The United States has lost 2.8 million jobs, including 56,900 in Wisconsin, as a result of the U.S. trade deficit with China since that country gained entry into the World Trade Organization in 2001, according to a recently released study by the Economic Policy Institute, a Washington, D.C.-based think tank.
The report cites illegal currency manipulation as a major cause of the rapidly growing U.S. trade deficit with China.
China’s share of the total U.S. non-oil trade deficit has risen from 69.6 percent in 2008 to 78.3 percent in 2010, according to the Washington, D.C.-based Alliance for American Manufacturing, which is a partnership of U.S. manufacturers and the United Steelworkers union. The alliance also cites China’s “state-owned enterprises, heavy industry subsidies, intellectual property theft and piracy, indigenous innovation policies and rare earth mineral export restrictions and other trade distorting practices” as reasons for the U.S.’s rising trade imbalance with China.

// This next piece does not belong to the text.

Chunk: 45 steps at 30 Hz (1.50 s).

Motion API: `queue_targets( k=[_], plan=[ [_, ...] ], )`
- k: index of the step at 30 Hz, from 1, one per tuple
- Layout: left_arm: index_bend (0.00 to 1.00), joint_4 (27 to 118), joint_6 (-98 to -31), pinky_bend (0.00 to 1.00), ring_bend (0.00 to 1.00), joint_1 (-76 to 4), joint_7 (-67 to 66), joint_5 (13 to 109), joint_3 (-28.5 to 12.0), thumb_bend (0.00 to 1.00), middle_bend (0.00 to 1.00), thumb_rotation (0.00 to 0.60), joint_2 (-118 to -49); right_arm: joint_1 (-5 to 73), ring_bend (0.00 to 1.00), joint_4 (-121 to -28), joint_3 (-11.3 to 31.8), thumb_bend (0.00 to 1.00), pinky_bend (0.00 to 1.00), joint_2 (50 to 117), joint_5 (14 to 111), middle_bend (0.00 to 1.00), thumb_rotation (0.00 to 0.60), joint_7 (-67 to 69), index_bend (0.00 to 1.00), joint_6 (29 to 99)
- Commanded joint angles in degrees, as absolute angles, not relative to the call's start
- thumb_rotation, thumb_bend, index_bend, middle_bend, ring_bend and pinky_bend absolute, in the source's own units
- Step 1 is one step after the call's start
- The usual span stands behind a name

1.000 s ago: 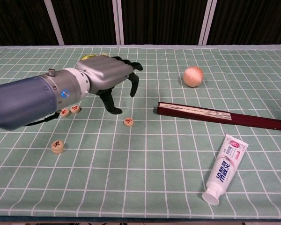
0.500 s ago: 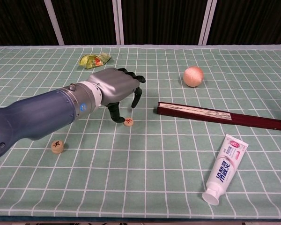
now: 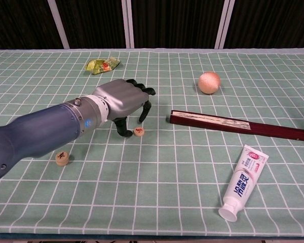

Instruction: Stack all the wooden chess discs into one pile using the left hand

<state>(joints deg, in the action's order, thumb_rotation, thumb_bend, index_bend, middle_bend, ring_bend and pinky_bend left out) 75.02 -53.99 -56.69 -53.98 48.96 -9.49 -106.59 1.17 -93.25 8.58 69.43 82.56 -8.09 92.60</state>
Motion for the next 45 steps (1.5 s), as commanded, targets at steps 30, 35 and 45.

“This report offers conclusive evidence that immediate action by the (Obama) administration is needed to curb China’s currency manipulation, which, along with China’s blatant trade violations, are now having the same devastating impact on high-tech production that they’ve already had on the nation’s longstanding industrial base,” said Scott Paul, executive director of the Alliance for American Manufacturing. “And if President Obama won’t name China a currency manipulator, then Congress will have no choice but to pass legislation that will hold them accountable. We urgently need a national strategy for restoring America’s global leadership in manufacturing. Challenging China’s currency manipulation would be an important first step toward developing such a strategy. It would not only cut unemployment, it would result in a much-needed increase in federal revenue. Unless China raises the real value of the yuan by at least 28.5 percent and eliminates other trade distortions, the U.S. trade deficit and job losses will continue to grow rapidly in the future.